This fortress surpasses the constructions known as the seven wonders of the world.  For in the case of a long broad wall like that of Babylon, or the colossus of Rhodes, or the pyramids of Egypt, or the other monuments, one can see clearly how they were executed.  They did it by summoning an immense body of workers and accumulating more and more material day by day and year by year.  They overcame all difficuties by employing human effort over a long period.  But it is indeed beyond the power of imagination to understand how these Indians, unacquainted with devices, engines, and implements, could have cut, dressed, raised, and lowered great rocks, more like lumps of hills than building stones, and set them so exactly in their places.  For this reason, and because the Indians were so familiar with demons, the work is attributed to enchantment.
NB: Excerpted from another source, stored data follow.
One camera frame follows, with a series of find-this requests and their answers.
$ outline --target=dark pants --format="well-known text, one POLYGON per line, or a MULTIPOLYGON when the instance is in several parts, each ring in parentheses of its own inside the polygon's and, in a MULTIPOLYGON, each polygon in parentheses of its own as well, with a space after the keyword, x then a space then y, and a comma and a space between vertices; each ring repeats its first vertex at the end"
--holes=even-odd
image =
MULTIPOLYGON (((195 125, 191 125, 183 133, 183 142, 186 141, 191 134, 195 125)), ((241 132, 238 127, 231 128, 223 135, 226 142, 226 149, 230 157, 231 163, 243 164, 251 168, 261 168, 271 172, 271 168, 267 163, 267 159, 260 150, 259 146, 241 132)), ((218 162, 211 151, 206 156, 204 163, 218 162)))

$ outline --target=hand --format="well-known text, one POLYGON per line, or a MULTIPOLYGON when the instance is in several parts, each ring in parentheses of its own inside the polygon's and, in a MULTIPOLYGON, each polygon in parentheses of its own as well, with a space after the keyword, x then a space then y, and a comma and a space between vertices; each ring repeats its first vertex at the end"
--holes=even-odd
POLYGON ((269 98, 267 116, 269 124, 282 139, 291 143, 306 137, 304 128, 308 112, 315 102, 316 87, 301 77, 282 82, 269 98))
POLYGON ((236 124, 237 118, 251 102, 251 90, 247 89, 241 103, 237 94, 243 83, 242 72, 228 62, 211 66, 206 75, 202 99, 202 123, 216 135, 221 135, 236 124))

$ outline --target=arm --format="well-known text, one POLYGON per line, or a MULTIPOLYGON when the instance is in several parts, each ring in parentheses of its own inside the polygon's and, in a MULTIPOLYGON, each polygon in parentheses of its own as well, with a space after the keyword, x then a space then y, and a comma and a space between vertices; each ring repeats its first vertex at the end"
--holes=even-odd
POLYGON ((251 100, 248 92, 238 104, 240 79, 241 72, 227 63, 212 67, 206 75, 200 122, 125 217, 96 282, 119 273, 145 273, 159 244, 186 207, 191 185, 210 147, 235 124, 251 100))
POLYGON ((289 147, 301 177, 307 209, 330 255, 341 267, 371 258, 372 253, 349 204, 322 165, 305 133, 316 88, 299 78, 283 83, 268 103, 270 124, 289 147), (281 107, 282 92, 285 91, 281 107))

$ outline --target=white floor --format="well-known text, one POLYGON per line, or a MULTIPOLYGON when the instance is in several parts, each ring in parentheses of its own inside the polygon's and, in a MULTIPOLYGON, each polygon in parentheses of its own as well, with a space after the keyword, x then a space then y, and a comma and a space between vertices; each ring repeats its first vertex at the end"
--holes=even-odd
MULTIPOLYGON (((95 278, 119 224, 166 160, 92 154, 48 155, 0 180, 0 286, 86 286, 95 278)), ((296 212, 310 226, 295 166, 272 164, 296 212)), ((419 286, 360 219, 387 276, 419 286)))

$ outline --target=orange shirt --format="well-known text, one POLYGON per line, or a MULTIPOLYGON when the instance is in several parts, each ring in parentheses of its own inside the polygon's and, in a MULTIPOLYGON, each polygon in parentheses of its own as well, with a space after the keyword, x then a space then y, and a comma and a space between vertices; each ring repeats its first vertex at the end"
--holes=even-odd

Textbooks and Garcilaso couldn’t prepare us for seeing Sacsayhuamán in person.  This  archeological site is overlooking Cusco, about 12,500 feet above sea level, and its walls contain boulders so precisely cut that a piece of paper will not fit between many of them — even after 500 years and dozens of earthquakes. Though appearing to be a fortress, many researchers believe it was actually a temple devoted to sun worship.

It remains a wonder how humans used nothing but handmade rollers, ramps, levers and chisels to mine, transport, carve and precisely fit together boulders weighing up to 200 tons!